The motu proprio doesn’t establish a minimum number of faithful necessary for requesting permission to celebrate the mass of Saint Pius V. Yet in the past it was rumoured that a minimum of thirty believers was being considered…
CASTRILLÓN HOYOS: This is the glaring demonstration of how much disinformation has been set about on this motu proprio by people who have not read the drafts or who, in interested fashion, wanted to influence its drafting. I followed the whole process that led to the final draft and as I remember no minimum limit of faithful, neither thirty, nor twenty, nor a hundred ever appeared in any draft.
Cardinal Ratzinger celebrating mass according to the rite of Saint Pius V, at the seminary of the Saint Peter Priestly Fraternity, in Wigratzbad, in Bavaria, in April 1990

Cardinal Ratzinger celebrating mass according to the rite of Saint Pius V, at the seminary of the Saint Peter Priestly Fraternity, in Wigratzbad, in Bavaria, in April 1990

Why was it decided to give a preview of the text of the motu proprio, on 27 June, to some churchmen?
CASTRILLÓN HOYOS: The Pope could not summon all the bishops of the world, and so he convoked some prelates, particularly interested in the question for a variety of reasons, representatives from all the continents. He presented the text to them allowing the possibility of making observations. All those partaking had the chance to speak.
Were there changes to the text of the motu proprio as it had been prepared in the light of that meeting?
CASTRILLÓN HOYOS: Small changes in wording were asked for and so introduced, no more.

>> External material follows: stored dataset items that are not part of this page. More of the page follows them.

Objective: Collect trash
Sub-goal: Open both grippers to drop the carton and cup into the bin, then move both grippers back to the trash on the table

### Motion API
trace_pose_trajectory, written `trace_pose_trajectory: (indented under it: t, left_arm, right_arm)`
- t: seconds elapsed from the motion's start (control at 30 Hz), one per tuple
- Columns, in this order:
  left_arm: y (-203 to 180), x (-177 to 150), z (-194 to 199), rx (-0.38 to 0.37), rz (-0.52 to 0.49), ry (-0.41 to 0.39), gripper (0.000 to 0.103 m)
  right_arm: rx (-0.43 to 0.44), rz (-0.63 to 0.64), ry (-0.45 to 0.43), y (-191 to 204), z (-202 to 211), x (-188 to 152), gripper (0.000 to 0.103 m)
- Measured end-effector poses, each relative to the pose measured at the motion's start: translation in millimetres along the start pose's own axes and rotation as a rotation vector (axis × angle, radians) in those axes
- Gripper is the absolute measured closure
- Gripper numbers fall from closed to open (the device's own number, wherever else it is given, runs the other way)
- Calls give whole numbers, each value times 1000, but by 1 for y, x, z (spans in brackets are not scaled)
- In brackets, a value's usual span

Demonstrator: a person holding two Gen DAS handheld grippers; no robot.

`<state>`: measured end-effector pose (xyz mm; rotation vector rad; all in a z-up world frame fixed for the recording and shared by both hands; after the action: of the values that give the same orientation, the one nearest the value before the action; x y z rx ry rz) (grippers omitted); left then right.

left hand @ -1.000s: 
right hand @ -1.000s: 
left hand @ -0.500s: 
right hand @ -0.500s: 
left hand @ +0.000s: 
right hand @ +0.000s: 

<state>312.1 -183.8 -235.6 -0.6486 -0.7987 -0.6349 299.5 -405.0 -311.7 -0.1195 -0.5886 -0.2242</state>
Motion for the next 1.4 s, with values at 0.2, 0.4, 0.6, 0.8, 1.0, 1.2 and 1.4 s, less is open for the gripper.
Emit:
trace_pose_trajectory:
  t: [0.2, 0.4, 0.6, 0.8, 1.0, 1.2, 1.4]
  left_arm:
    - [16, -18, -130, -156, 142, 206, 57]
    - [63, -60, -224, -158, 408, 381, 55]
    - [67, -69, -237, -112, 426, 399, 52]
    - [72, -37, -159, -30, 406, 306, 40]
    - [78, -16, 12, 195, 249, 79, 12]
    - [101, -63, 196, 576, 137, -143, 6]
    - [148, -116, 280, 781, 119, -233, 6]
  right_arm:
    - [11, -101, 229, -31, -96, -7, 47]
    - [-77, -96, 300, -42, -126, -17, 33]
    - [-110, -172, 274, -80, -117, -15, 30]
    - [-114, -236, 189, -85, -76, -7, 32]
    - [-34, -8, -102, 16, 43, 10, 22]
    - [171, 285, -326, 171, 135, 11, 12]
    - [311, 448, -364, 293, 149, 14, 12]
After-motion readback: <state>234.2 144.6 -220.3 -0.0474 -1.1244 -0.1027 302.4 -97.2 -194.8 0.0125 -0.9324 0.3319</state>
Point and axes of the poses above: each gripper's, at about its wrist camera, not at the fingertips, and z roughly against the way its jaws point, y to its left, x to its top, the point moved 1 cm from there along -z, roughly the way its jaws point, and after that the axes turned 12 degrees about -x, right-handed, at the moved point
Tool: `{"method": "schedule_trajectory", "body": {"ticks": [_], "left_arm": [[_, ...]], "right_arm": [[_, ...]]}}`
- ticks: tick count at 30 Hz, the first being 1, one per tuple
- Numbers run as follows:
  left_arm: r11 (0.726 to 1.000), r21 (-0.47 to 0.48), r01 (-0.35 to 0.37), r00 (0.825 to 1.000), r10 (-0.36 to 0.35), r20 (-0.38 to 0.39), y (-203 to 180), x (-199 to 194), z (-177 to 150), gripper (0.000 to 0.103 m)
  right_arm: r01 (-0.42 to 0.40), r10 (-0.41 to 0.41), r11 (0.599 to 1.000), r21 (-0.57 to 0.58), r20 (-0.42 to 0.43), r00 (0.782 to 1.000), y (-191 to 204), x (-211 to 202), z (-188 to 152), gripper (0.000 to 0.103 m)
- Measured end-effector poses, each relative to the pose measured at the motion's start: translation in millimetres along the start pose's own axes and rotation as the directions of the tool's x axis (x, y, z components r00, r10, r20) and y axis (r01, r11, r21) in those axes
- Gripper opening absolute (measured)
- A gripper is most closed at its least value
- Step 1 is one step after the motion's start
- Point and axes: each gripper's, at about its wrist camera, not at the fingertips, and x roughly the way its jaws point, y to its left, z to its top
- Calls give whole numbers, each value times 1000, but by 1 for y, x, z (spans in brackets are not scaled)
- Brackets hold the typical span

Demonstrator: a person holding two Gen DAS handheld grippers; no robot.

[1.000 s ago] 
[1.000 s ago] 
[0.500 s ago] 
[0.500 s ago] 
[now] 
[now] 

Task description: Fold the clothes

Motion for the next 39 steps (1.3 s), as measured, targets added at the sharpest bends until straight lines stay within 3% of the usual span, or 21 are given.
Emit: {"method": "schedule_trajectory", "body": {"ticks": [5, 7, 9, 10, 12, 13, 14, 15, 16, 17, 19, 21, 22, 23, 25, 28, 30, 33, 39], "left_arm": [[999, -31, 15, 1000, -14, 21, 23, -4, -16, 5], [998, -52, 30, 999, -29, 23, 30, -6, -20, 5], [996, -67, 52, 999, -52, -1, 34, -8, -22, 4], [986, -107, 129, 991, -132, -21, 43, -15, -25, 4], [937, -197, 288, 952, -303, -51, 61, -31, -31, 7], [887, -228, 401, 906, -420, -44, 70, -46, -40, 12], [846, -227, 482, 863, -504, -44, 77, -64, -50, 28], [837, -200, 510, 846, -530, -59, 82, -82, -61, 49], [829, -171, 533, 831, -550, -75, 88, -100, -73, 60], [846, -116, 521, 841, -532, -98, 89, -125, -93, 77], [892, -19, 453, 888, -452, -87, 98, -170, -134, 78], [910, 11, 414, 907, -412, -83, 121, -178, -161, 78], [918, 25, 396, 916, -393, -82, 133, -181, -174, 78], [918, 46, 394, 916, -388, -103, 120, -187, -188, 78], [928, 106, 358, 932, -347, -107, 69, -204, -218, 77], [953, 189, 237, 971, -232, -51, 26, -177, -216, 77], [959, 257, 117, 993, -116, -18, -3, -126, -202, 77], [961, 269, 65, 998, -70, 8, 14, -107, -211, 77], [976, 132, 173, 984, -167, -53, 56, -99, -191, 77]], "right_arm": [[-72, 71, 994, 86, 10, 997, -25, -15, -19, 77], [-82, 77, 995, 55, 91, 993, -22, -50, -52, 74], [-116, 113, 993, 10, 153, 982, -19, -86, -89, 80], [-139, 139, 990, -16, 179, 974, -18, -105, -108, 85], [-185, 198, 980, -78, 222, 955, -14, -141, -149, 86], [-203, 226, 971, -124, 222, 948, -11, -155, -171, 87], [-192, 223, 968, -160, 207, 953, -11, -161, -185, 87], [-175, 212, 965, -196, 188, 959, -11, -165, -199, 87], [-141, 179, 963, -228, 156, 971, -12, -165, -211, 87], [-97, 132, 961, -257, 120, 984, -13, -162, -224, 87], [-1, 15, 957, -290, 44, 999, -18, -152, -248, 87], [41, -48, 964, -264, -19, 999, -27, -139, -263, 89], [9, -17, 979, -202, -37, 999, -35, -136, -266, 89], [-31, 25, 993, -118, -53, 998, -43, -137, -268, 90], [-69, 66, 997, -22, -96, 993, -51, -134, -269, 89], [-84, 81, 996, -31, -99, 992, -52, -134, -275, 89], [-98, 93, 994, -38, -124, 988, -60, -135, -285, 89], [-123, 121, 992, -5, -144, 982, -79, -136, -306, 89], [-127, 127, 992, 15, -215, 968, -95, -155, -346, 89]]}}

What prospects may this motu proprio open with the Lefebvrians?
CASTRILLÓN HOYOS: The followers of Monsignor Lefebvre have always asked for the possibility for any priest to celebrate the mass of Saint Pius V. Now that faculty is officially and formally recognized. On the other hand the Pope repeats that the mass that we all officiate each day, that of the Novus ordo, remains the ordinary mode of celebrating the single Roman rite. And hence neither the value, nor even less the validity of the Novus ordo can be denied. That must be clear.
Will the motu proprio increase the responsibility of the «Ecclesia Dei»?
CASTRILLÓN HOYOS: This Commission was founded to gather in the laity and the churchmen who abandoned the Lefebvrian movement after the unlawful episcopal consecrations. And in fact it has then also striven for dialogue with the Fraternity of Saint Pius X itself in the prospect of full communion. Today the motu proprio is addressed to all those believers attached to the mass of Saint Pius V, and not only to those of let us say Lefebvrian origin. And this obviously presupposes very much more ample work for us.